Postby Bill Kendall » Fri Sep 09, 2011 12:30 pm

The best place to go for a discussion of the robust design without temporary emigration is Kendall et al. (Kendall, W. L., K. H. Pollock, and C. Brownie. 1995. A likelihood-based approach to capture-recapture estimation of demographic parameters under the Robust Design. Biometrics 51:293-308.) and Kendall and Pollock (Kendall, W. L., and K. H. Pollock. 1992. The Robust Design in capture-recapture studies: a review and evaluation by Monte Carlo simulation. Pages 31-43 in Wildlife 2001: Populations, D. R. McCullough and R. H. Barrett (eds), Elsevier, London, UK.), and the papers by Pollock and Nichols cited in those two papers (I can provide my papers if you need).

The results of the simulations you mention (p <= .1) do not surprise me. You should find reference to similar results in the papers I've listed, and in Otis et al. (1978, Wildlife Monographs). You are talking about very small sample sizes (unless your source population is huge). As sample size gets very small the estimation process becomes unstable due to data sparseness, resulting in spurious results. So there is a point where it is advisable to pool data into a JS (or multistate depending on the situation) model. To determine that point for a given study the best thing to do is what you have done: simulate the situation.

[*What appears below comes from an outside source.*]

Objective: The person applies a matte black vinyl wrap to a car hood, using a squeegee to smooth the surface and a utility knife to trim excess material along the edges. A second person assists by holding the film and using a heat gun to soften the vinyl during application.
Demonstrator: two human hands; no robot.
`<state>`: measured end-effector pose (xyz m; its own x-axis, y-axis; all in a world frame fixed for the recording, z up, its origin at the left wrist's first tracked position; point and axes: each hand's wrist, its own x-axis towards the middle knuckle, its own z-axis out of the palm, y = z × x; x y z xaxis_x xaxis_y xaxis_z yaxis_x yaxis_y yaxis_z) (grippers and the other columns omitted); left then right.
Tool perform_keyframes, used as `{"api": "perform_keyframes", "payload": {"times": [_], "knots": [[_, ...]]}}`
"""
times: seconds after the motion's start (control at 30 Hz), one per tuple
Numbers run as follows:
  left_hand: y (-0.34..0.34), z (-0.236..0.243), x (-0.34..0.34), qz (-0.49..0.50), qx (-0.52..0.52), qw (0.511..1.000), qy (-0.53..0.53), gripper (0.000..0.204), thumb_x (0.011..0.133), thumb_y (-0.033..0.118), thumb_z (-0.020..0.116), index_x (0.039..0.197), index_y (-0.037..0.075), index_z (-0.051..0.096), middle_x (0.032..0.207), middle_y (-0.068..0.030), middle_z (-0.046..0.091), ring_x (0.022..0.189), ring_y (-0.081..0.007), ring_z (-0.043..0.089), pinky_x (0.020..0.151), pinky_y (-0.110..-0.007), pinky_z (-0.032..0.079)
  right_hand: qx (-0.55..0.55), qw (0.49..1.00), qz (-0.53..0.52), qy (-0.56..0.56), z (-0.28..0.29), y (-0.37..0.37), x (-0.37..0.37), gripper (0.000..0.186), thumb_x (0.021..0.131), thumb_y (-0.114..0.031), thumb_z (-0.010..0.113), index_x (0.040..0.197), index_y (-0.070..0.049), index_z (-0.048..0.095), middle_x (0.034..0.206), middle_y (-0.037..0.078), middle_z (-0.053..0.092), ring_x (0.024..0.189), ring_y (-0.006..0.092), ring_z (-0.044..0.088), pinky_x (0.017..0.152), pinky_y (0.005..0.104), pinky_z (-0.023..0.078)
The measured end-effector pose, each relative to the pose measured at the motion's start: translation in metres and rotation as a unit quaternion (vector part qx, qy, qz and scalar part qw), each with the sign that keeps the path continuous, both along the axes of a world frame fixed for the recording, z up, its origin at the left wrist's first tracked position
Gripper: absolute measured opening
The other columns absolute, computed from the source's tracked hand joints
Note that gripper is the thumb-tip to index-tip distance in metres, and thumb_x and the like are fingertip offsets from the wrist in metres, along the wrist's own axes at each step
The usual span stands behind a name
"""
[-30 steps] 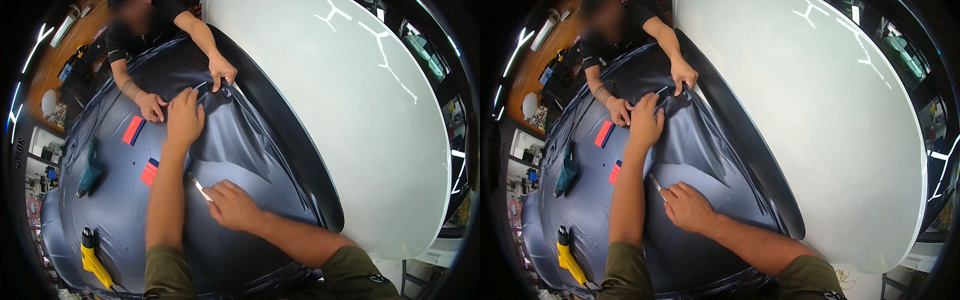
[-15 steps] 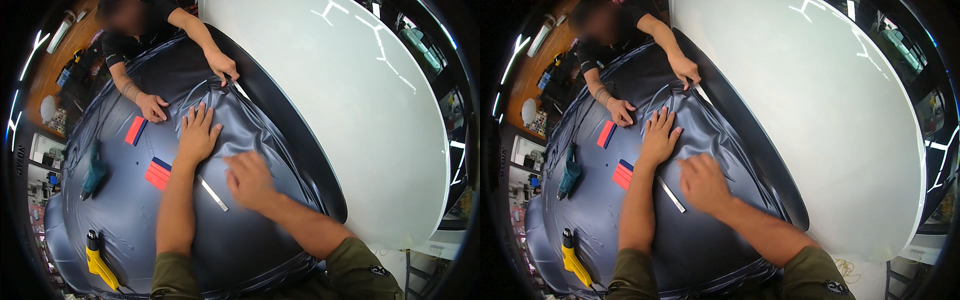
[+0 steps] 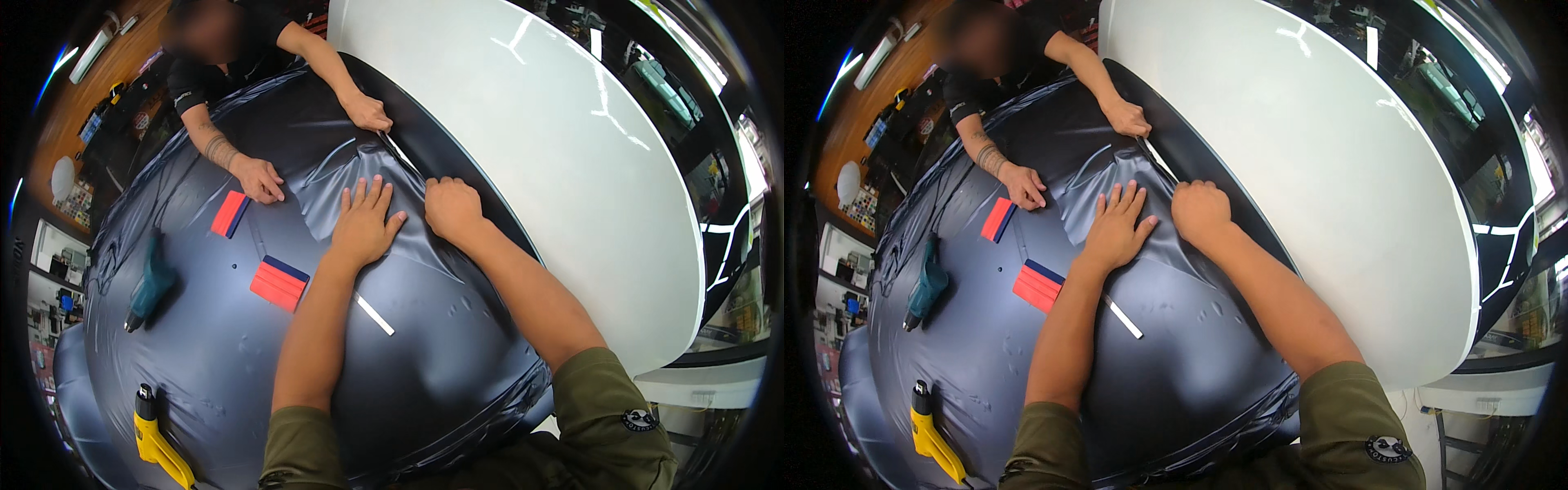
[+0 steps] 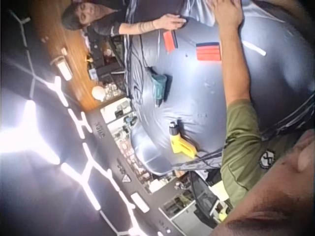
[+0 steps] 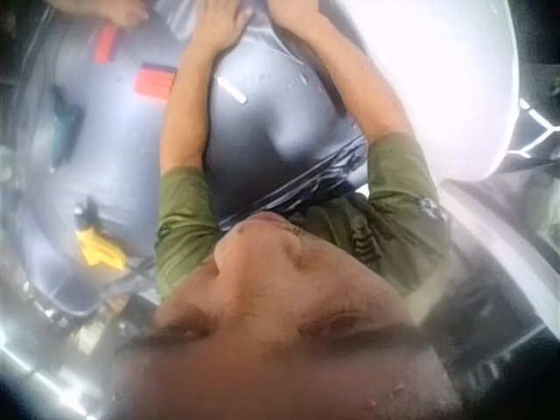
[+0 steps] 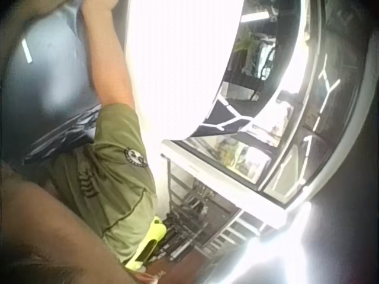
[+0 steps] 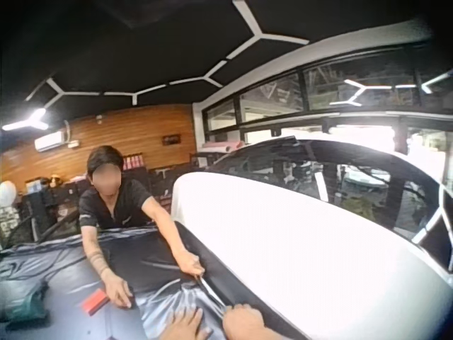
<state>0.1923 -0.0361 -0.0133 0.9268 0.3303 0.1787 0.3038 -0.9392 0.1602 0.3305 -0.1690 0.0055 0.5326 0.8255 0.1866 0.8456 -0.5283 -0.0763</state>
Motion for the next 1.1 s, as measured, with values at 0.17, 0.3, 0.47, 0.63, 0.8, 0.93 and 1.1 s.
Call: {"api": "perform_keyframes", "payload": {"times": [0.17, 0.3, 0.47, 0.63, 0.8, 0.93, 1.1], "knots": [[-0.01, 0.005, 0.0, -0.034, -0.016, 0.999, -0.005, 0.065, 0.101, 0.048, 0.046, 0.15, 0.006, 0.042, 0.16, -0.0156, 0.033, 0.149, -0.0382, 0.026, 0.121, -0.052, 0.017, 0.085, 0.991, -0.001, 0.101, 0.003, -0.018, 0.009, 0.028, 0.088, -0.011, 0.065, 0.111, 0.002, 0.057, 0.097, 0.026, 0.066, 0.092, 0.0413, 0.067, 0.078, 0.0472, 0.057], [-0.013, 0.002, 0.003, -0.048, -0.014, 0.999, 0.001, 0.066, 0.101, 0.049, 0.046, 0.151, 0.006, 0.04, 0.16, -0.0159, 0.032, 0.148, -0.0392, 0.026, 0.121, -0.052, 0.017, 0.051, 0.981, 0.018, 0.185, 0.022, -0.047, 0.003, 0.046, 0.086, -0.005, 0.064, 0.131, 0.001, 0.052, 0.103, 0.025, 0.064, 0.098, 0.0402, 0.066, 0.083, 0.0471, 0.054], [-0.022, 0.009, 0.004, -0.08, -0.026, 0.996, -0.001, 0.067, 0.1, 0.049, 0.047, 0.152, 0.006, 0.039, 0.16, -0.0157, 0.031, 0.148, -0.0395, 0.026, 0.121, -0.053, 0.017, 0.052, 0.989, -0.016, 0.137, 0.02, -0.066, -0.025, 0.054, 0.08, 0.002, 0.062, 0.133, -0.008, 0.056, 0.103, 0.023, 0.064, 0.089, 0.0385, 0.068, 0.081, 0.0467, 0.055], [-0.025, 0.003, 0.004, -0.092, -0.022, 0.995, 0.001, 0.069, 0.099, 0.051, 0.048, 0.153, 0.011, 0.038, 0.161, -0.0125, 0.032, 0.149, -0.0373, 0.025, 0.121, -0.055, 0.017, 0.126, 0.985, 0.02, 0.119, 0.018, -0.074, -0.016, 0.037, 0.082, 0.0, 0.06, 0.118, -0.009, 0.064, 0.097, 0.019, 0.062, 0.08, 0.0373, 0.067, 0.069, 0.0471, 0.055], [-0.029, 0.001, 0.001, -0.098, 0.009, 0.995, 0.004, 0.072, 0.099, 0.053, 0.045, 0.156, 0.011, 0.032, 0.164, -0.0113, 0.025, 0.151, -0.0365, 0.021, 0.121, -0.056, 0.014, 0.125, 0.991, -0.044, 0.007, 0.016, -0.068, -0.026, 0.019, 0.085, -0.004, 0.059, 0.102, -0.009, 0.064, 0.09, 0.016, 0.058, 0.076, 0.0361, 0.066, 0.065, 0.0459, 0.055], [-0.027, 0.004, -0.001, -0.094, -0.017, 0.995, 0.009, 0.073, 0.1, 0.054, 0.042, 0.157, 0.009, 0.028, 0.164, -0.0132, 0.024, 0.151, -0.0372, 0.019, 0.122, -0.054, 0.012, 0.137, 0.989, -0.047, 0.011, 0.016, -0.07, -0.019, 0.015, 0.085, -0.003, 0.058, 0.098, -0.008, 0.062, 0.089, 0.017, 0.058, 0.076, 0.0368, 0.066, 0.065, 0.0468, 0.055], [-0.029, 0.002, 0.005, -0.092, -0.044, 0.995, -0.012, 0.072, 0.101, 0.052, 0.044, 0.156, 0.008, 0.029, 0.164, -0.0148, 0.023, 0.151, -0.0375, 0.02, 0.122, -0.053, 0.013, 0.125, 0.99, -0.017, 0.067, 0.016, -0.065, -0.016, 0.022, 0.09, -0.006, 0.056, 0.112, -0.008, 0.062, 0.091, 0.021, 0.06, 0.077, 0.0403, 0.065, 0.069, 0.0497, 0.054]]}}
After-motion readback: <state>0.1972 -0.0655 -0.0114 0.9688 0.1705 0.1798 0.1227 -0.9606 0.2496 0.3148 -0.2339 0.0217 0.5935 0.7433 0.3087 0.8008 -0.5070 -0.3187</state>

On the other hand, if you are finding bias and poorer precision for larger sample sizes using the robust design, that is contrary to everything I have done or seen. If you are analyzing under the model you use to generate the data, you should get no bias under either the RD or JS approaches (I assume you're not simulating trap response or individual heterogeneity in p). Precision of survival is not much improved by the RD, although at the end of the time series there is greater benefit. Precision in abundance and recruitment (and state transition probabilities for multistate models) often shows great improvement under the RD.

You already mentioned that all parameters are estimable under the RD. The other advantages discussed in the past are that you can separate immigration from in situ recruitment with only two age classes rather than three, and estimates of abundance and survival have little sampling covariance to contend with under the RD.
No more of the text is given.